**ACTIVITY**.
The copy should begin at the line containing "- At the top" and end with the last line below, every line exact and no picture included.

**SUPPLIED MATERIAL**.
══════
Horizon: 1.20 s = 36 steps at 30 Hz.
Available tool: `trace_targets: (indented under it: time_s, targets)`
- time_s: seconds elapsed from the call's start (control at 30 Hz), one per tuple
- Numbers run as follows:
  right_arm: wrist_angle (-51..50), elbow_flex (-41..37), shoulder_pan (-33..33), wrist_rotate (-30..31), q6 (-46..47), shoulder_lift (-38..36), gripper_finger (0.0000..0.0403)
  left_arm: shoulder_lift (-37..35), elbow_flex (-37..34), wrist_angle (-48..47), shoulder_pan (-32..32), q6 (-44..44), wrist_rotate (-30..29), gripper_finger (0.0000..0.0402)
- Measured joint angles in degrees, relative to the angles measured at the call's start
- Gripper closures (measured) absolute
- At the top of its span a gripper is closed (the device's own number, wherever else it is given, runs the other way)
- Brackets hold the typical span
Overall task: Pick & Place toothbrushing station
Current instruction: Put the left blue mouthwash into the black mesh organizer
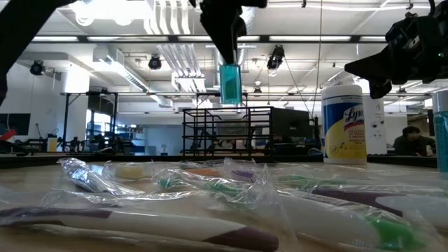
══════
**SOLUTION TO THIS EXERCISE**.
- At the top of its span a gripper is closed (the device's own number, wherever else it is given, runs the other way)
- Brackets hold the typical span
Overall task: Pick & Place toothbrushing station
Current instruction: Put the left blue mouthwash into the black mesh organizer

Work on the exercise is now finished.